YOUR GOAL:
Each line of the entries that mentions the string "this" needs to be reported.

(Items from a dataset)
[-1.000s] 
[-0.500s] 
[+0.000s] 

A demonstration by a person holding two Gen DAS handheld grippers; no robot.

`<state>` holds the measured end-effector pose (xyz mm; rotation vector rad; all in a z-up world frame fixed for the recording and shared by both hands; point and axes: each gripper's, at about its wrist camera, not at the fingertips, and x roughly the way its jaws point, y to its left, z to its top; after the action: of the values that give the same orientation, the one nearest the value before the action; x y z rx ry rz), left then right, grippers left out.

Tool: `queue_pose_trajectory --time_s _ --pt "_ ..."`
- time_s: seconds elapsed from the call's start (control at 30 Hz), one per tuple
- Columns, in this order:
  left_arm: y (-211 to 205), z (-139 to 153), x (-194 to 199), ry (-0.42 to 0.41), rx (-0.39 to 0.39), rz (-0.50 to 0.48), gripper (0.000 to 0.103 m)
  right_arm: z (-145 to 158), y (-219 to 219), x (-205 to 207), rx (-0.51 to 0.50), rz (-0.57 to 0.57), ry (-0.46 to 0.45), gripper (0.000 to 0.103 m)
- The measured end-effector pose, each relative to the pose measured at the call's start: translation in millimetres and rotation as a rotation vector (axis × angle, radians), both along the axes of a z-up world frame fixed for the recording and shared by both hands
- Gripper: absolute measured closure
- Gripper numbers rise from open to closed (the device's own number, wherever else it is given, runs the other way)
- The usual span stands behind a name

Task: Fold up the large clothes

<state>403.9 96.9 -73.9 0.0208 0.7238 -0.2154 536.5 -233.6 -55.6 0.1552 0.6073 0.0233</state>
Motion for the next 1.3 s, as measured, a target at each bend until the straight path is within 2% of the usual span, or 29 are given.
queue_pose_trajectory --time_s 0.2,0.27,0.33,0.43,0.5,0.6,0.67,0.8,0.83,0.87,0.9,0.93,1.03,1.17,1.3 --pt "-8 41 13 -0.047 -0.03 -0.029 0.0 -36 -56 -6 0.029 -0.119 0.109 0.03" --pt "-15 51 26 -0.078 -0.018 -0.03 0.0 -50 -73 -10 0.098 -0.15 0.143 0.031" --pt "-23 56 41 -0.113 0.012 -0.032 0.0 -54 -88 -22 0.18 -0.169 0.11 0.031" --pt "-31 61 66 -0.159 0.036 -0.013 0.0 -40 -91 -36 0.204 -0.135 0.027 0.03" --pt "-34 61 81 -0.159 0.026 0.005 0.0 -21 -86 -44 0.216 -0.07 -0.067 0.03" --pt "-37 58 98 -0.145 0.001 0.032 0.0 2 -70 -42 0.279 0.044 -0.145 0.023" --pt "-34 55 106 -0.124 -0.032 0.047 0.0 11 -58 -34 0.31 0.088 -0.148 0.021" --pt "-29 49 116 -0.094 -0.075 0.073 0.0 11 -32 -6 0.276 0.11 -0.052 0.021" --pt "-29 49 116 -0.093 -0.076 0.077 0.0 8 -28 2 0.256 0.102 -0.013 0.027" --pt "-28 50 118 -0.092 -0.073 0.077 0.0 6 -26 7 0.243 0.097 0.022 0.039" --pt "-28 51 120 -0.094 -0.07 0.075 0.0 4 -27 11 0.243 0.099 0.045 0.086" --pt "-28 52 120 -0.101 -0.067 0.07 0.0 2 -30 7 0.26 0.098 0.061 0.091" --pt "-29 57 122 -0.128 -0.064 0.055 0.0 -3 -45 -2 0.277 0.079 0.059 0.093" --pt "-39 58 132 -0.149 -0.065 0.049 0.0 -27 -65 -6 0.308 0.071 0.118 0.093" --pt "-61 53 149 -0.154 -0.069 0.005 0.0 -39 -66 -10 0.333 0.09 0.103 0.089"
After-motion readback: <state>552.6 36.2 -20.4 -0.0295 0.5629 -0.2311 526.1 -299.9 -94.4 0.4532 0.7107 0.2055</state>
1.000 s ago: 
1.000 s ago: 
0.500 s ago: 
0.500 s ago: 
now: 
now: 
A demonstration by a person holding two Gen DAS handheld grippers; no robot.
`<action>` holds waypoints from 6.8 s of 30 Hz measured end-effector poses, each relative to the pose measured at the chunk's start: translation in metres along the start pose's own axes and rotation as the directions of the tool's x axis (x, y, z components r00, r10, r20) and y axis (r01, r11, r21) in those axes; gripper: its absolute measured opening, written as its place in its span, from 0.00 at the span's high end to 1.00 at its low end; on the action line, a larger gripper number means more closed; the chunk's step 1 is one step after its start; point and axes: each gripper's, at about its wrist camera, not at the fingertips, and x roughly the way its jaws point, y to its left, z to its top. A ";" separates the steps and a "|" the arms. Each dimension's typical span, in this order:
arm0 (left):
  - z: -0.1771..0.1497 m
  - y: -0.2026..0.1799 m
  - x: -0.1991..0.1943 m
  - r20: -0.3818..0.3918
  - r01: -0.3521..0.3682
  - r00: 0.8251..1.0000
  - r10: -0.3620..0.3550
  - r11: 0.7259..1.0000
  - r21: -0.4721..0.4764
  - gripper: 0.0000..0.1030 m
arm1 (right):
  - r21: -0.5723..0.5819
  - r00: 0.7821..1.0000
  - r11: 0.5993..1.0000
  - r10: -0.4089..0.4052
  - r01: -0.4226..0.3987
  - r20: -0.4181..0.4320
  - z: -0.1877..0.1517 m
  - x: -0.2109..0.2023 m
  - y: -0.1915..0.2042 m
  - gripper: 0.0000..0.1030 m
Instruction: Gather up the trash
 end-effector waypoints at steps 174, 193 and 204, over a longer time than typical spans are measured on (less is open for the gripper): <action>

TASK RESULT:
- Columns, in this order:
`<action>` holds waypoints from 6.8 s of 30 Hz measured end-effector poses, each relative to the pose measured at the chunk's start: translation in metres along the start pose's own axes and rotation as the directions of the tool's x axis (x, y, z components r00, r10, r20) and y axis (r01, r11, r21) in those axes; gripper: its absolute measured opening, written as its place in its span, from 0.00 at the span's high end to 1.00 at its low end; on the action line, a larger gripper number means more closed; the chunk's step 1 is one step after its start; point and axes: each gripper's, at about its wrist camera, not at the fingertips, and x roughly the way its jaws point, y to its left, z to its top. A ";" separates the steps and a "|" the arms. Each dimension's typical span, in this order:

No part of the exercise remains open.